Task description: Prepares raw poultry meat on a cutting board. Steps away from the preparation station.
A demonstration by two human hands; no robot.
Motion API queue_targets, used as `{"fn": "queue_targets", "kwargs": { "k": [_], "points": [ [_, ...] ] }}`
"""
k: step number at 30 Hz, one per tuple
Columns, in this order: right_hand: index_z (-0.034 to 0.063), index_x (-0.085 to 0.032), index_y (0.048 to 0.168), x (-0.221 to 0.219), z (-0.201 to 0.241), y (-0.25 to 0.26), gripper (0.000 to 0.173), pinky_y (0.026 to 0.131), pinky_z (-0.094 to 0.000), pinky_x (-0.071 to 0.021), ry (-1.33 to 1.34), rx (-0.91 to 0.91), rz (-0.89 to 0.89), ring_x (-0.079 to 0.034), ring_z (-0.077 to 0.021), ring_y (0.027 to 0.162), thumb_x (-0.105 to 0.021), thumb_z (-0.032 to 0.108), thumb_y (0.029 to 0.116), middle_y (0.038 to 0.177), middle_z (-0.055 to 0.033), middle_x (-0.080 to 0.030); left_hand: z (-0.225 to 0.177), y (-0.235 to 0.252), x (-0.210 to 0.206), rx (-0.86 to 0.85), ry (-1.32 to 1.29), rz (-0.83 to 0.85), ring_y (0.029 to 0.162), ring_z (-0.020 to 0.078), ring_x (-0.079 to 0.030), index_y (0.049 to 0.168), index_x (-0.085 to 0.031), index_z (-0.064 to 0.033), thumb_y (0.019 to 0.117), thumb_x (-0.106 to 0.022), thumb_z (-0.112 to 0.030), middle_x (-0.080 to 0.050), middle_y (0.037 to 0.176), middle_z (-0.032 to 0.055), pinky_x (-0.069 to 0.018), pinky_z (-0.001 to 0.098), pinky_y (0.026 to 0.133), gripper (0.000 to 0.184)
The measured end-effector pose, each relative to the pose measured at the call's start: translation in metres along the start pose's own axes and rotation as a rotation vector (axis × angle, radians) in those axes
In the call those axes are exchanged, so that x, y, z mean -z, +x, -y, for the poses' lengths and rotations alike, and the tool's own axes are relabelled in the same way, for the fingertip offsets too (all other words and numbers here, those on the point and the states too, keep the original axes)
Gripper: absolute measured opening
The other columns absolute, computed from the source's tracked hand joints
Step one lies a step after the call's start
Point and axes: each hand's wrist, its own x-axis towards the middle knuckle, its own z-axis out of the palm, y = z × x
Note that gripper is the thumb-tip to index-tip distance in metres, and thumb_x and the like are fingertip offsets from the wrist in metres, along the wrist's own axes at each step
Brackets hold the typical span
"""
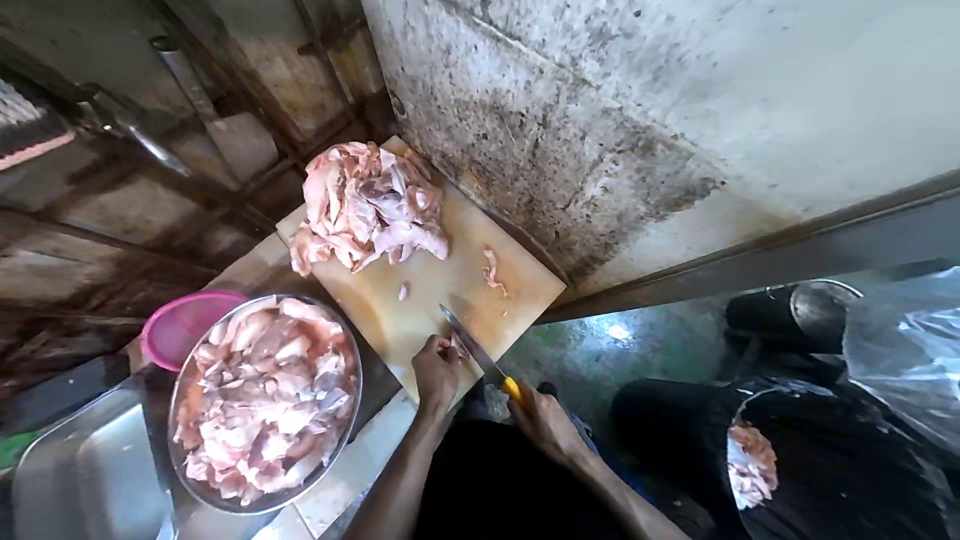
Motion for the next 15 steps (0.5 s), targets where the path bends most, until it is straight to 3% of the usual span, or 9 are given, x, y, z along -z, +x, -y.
{"fn": "queue_targets", "kwargs": {
  "k": [7, 15],
  "points": [
    [0.0133, -0.058, 0.13, -0.002, -0.005, -0.016, 0.041, 0.078, -0.052, -0.0588, -0.065, -0.029, 0.027, -0.072, -0.0315, 0.086, -0.048, 0.043, 0.1043, 0.093, -0.013, -0.071, 0.005, 0.001, -0.002, -0.033, 0.01, -0.012, 0.075, 0.0137, -0.073, 0.105, -0.07, -0.0058, 0.0951, -0.071, -0.017, -0.073, 0.088, 0.0055, -0.064, 0.0351, 0.076, 0.015],
    [0.0111, -0.048, 0.14, 0.012, 0.047, -0.022, 0.041, 0.085, -0.0573, -0.0577, -0.226, -0.213, 0.17, -0.072, -0.0411, 0.1, -0.043, 0.037, 0.1079, 0.107, -0.0207, -0.071, -0.002, 0.0, 0.003, -0.024, 0.16, 0.042, 0.083, 0.0175, -0.073, 0.105, -0.071, -0.0052, 0.0947, -0.07, -0.018, -0.073, 0.092, 0.0081, -0.0619, 0.0381, 0.081, 0.016]
  ]
}}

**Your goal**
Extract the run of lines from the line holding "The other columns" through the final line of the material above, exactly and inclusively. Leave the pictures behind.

**Answer**
The other columns absolute, computed from the source's tracked hand joints
Step one lies a step after the call's start
Point and axes: each hand's wrist, its own x-axis towards the middle knuckle, its own z-axis out of the palm, y = z × x
Note that gripper is the thumb-tip to index-tip distance in metres, and thumb_x and the like are fingertip offsets from the wrist in metres, along the wrist's own axes at each step
Brackets hold the typical span
"""
Motion for the next 15 steps (0.5 s), targets where the path bends most, until it is straight to 3% of the usual span, or 9 are given, x, y, z along -z, +x, -y.
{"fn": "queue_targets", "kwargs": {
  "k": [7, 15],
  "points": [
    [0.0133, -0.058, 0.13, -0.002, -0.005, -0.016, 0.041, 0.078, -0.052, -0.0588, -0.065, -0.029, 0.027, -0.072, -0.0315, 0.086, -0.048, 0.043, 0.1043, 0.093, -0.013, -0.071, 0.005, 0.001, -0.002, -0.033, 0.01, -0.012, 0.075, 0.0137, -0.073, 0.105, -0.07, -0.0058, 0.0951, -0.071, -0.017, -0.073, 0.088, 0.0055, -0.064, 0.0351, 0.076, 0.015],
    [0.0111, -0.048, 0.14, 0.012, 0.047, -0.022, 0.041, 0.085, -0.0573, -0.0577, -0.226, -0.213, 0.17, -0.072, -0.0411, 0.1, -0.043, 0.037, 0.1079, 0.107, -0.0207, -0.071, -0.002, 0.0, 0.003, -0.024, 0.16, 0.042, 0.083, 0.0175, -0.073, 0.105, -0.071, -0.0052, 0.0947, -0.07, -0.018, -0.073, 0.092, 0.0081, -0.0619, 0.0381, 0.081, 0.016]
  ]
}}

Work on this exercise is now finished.